ダメージで広がることはありますが、年齢によるうねりは”生え方”の問題です。
オイルをつけすぎる
広がりを抑えようとして量を増やすと、逆にベタつきや重さにつながります。
縮毛矯正しか方法がない?
必要な方もいますが、全員に正解ではありません。
ホームケアに関してはこちらでも解説しています→【美容師が本音で厳選】40代女性におすすめの市販シャンプーランキング7選|うねり・乾燥・ツヤ不足に本当に合うのは?
美容師が考える正しい対策の考え方
自宅ケアで大切なポイント
- 洗浄力が強すぎないシャンプーを選ぶ
- 乾かし残しを作らない
- オイル・ミルクは「つけすぎない」
美容室でできること
- カットで重さと動きを調整
- カラーで質感を整える
- 髪質によっては髪質改善やストレートでうねりにアプローチ
年齢による髪質変化と上手く付き合うには、やることを増やすより、考え方を整えることが大切です。
①完璧を目指さない
若い頃と同じ質感を求めすぎないこと。
「今の髪で、扱いやすい状態」を目標にするだけで気持ちが楽になります。
②足し算より引き算
アイテムを増やすより、今使っているものが本当にあっているかを見直す。
③髪だけでなく頭皮も見る
髪は頭皮から生えてきます。頭皮環境を整える意識が、結果的に髪にも影響します。
美容室で相談する時のポイント・選択肢
年齢による髪質変化は、一人で抱え込むより美容室で相談した方が早く楽になります。
その際は、「最近うねりが気になる」「昔よりパサつきやすい」と感覚的な悩みをそのまま伝えてOKです。
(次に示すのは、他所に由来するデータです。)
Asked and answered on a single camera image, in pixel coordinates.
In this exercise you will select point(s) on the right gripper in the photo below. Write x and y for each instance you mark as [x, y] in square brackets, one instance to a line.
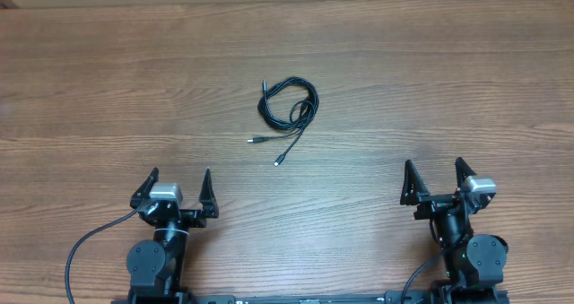
[414, 192]

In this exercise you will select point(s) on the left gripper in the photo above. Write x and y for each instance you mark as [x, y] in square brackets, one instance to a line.
[197, 218]

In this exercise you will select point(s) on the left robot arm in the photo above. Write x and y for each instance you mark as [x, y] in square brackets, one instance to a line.
[156, 265]

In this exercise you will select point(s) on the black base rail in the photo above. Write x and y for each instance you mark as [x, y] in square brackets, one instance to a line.
[389, 297]

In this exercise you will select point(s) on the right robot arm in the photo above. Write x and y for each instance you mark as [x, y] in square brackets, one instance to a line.
[474, 263]
難しく説明する必要はありません。日常で困っていることを共有するだけで、今の髪に合った選択肢が見えやすくなります。例えば、
- ストレートパーマ : 強いうねり向け
- 髪質改善 : 乾燥・広がり向け
- パーマ : 動きを活かしたい人向け
こういったメニューがありますが、大切なのは「流行」ではなく今の髪に合っているかです。
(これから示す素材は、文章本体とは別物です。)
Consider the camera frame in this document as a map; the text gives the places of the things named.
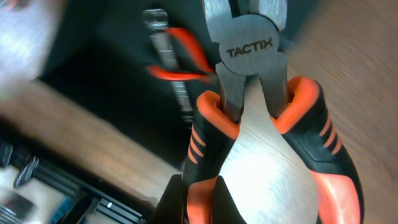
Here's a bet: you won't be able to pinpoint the silver ring wrench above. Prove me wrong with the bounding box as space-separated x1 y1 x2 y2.
142 9 193 123

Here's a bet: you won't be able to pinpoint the small red cutting pliers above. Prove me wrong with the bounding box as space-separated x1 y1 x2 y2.
147 27 215 83

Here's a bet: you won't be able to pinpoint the black open gift box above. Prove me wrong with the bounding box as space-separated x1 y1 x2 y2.
42 0 220 167

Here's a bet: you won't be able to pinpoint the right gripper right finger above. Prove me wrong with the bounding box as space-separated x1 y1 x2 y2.
211 176 246 224

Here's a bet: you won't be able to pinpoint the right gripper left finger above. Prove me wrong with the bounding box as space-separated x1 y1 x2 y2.
147 174 185 224

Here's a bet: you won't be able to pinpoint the orange black long-nose pliers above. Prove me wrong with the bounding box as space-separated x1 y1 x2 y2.
181 0 366 224
まとめ|年齢による髪質変化は「知ること」で向き合い方が変わる
年齢とともに髪がうねる・パサつくと感じるのは決して珍しいことではありません。多くの場合、原因はダメージやケア不足だけではなく、頭皮や毛穴の形、髪内部の水分バランスなど、髪の構造そのものの変化にあります。
そのため、トリートメントを大量に付けたり、髪に負担の強い施術を繰り返したりしても、思ったような変化を感じられないことがあります。大切なのは、若い頃の髪に戻そうとすることではなく、今の髪に合った整え方を知ることです。
また、年齢とともに髪は、天候や湿度、生活リズムの影響を受けやすくなります。「昨日と同じケアなのに今日はまとまらない」と感じる日があるのも自然なことです。そうした日があると理解しておくだけでも、気持ちはかなり楽になります。
髪質改善やストレートパーマといった施術も全ての人に必要なものではありません。今の髪の状態や悩みに合っている場合にだけ選択肢の一つにして考えてみてください。
年齢によって変わる髪は、正しく向き合えば今より扱いやすくなります。この記事が自分の髪を見直すきっかけになれば幸いです。